Your task
Search the listing for the word "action" and copy every line where it turns up.
---
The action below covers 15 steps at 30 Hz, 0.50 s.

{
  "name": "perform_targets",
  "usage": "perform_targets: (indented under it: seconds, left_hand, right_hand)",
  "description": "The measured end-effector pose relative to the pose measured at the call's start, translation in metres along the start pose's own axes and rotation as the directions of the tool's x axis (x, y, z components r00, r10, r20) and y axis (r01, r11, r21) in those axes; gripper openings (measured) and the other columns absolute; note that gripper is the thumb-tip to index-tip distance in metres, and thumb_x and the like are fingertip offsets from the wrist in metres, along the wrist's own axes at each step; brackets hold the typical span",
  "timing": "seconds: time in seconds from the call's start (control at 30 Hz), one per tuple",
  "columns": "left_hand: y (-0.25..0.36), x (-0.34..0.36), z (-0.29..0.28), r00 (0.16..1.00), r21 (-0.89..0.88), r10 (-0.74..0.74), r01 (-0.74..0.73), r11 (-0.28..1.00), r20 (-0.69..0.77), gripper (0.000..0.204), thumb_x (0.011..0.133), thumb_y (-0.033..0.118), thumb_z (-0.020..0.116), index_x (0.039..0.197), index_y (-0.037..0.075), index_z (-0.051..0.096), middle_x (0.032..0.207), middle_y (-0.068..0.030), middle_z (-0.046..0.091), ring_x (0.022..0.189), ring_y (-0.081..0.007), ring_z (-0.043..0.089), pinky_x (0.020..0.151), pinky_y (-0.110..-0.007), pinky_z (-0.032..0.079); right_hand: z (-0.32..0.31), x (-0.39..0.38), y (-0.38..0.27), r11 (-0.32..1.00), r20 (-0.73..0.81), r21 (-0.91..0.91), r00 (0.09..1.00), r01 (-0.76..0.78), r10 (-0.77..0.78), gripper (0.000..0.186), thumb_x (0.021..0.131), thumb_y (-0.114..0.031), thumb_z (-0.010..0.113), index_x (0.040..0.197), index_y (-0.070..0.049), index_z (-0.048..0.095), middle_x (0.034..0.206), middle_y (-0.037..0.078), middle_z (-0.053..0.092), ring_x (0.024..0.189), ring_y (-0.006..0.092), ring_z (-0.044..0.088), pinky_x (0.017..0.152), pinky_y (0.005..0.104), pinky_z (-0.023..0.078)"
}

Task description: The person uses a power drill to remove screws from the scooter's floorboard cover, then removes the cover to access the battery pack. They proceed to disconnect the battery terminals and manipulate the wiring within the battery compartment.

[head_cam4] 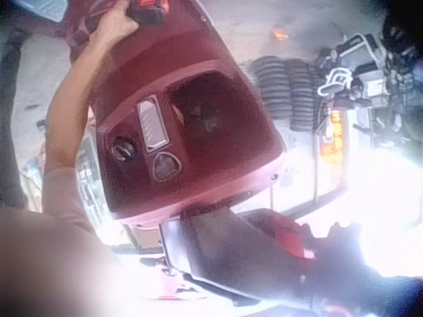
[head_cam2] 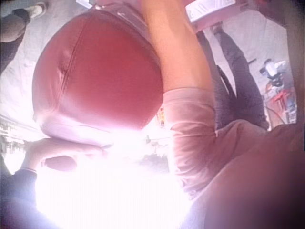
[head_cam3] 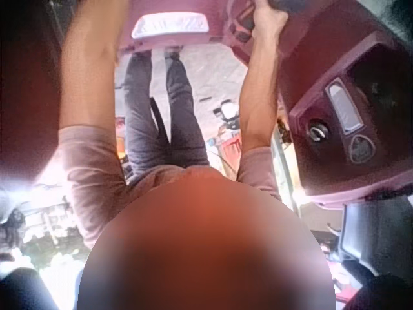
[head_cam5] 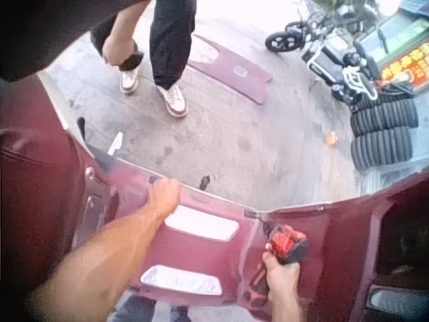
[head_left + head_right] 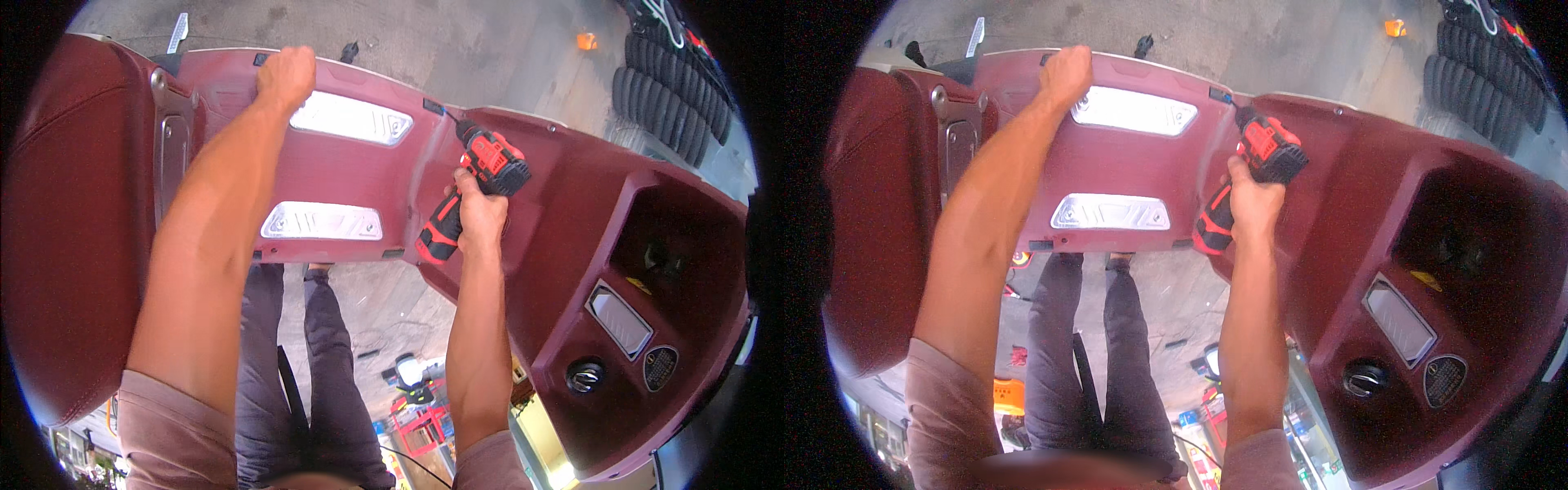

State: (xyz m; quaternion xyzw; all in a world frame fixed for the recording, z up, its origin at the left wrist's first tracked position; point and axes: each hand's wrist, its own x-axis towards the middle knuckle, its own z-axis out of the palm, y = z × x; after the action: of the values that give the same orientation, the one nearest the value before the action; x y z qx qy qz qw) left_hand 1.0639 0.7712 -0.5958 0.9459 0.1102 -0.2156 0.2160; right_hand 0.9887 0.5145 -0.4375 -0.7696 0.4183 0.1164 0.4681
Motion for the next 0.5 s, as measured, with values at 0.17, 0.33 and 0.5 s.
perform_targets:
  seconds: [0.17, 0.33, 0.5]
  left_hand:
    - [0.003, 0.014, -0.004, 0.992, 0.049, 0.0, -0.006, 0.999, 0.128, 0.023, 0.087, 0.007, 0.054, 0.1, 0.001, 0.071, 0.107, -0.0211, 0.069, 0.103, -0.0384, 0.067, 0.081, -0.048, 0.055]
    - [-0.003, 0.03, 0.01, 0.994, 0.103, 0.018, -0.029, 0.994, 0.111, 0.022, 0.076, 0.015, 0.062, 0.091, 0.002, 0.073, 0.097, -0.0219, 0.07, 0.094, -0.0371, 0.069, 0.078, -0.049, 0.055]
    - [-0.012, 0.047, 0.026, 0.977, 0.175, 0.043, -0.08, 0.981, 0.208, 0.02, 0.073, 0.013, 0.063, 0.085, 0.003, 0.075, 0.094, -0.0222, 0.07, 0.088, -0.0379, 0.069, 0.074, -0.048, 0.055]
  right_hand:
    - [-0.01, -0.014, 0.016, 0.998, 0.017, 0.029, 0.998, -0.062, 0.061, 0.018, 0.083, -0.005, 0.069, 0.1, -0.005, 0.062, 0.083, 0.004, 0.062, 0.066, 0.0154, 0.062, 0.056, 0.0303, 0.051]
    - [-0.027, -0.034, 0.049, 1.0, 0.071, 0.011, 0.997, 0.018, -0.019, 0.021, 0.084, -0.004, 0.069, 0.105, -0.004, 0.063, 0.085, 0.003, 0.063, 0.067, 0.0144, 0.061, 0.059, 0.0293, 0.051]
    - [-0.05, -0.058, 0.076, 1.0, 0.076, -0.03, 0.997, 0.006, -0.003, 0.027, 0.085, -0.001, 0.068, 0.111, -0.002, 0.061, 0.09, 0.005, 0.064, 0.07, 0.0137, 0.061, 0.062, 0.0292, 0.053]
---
Problem solution
The action below covers 15 steps at 30 Hz, 0.50 s.
State: (xyz m; quaternion xyzw; all in a world frame fixed for the recording, z up, its origin at the left wrist's first tracked position; point and axes: each hand's wrist, its own x-axis towards the middle knuckle, its own z-axis out of the palm, y = z × x; after the action: of the values that give the same orientation, the one nearest the value before the action; x y z qx qy qz qw) left_hand 1.0639 0.7712 -0.5958 0.9459 0.1102 -0.2156 0.2160; right_hand 0.9887 0.5145 -0.4375 -0.7696 0.4183 0.1164 0.4681

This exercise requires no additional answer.